*ASSIGNMENT*.
Please set down exactly the lines of the listing below from the line containing "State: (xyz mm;" through the line containing "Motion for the", both lines included, leaving out all other lines.

"""

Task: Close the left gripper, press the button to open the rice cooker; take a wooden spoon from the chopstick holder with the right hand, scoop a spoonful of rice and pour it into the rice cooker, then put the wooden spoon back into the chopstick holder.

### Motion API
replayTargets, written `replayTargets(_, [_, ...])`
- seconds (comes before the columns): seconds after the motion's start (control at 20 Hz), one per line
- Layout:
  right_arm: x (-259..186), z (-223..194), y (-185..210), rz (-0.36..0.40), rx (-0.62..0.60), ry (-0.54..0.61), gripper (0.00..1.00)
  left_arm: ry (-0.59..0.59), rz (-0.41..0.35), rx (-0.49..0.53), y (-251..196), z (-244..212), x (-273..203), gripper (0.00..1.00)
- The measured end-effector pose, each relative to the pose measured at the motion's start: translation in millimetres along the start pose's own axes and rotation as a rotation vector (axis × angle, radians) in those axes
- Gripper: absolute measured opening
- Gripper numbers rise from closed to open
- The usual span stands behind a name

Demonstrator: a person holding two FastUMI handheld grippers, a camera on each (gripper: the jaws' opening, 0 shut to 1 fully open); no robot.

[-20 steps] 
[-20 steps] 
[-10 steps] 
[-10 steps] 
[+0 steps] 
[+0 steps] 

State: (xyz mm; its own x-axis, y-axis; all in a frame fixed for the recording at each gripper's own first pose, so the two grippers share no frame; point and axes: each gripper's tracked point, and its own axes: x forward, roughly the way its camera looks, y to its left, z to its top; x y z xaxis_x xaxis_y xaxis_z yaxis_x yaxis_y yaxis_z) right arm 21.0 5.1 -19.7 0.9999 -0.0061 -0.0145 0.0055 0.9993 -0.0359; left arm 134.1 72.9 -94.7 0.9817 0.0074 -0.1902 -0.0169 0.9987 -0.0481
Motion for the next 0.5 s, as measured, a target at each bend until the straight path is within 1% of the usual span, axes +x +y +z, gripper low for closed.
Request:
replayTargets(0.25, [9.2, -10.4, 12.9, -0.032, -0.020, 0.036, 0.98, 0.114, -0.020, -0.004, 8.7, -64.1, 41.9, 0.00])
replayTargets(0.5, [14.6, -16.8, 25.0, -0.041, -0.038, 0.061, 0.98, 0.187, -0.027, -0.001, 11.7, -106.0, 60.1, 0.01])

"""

*FINAL ANSWER*.
State: (xyz mm; its own x-axis, y-axis; all in a frame fixed for the recording at each gripper's own first pose, so the two grippers share no frame; point and axes: each gripper's tracked point, and its own axes: x forward, roughly the way its camera looks, y to its left, z to its top; x y z xaxis_x xaxis_y xaxis_z yaxis_x yaxis_y yaxis_z) right arm 21.0 5.1 -19.7 0.9999 -0.0061 -0.0145 0.0055 0.9993 -0.0359; left arm 134.1 72.9 -94.7 0.9817 0.0074 -0.1902 -0.0169 0.9987 -0.0481
Motion for the next 0.5 s, as measured, a target at each bend until the straight path is within 1% of the usual span, axes +x +y +z, gripper low for closed.

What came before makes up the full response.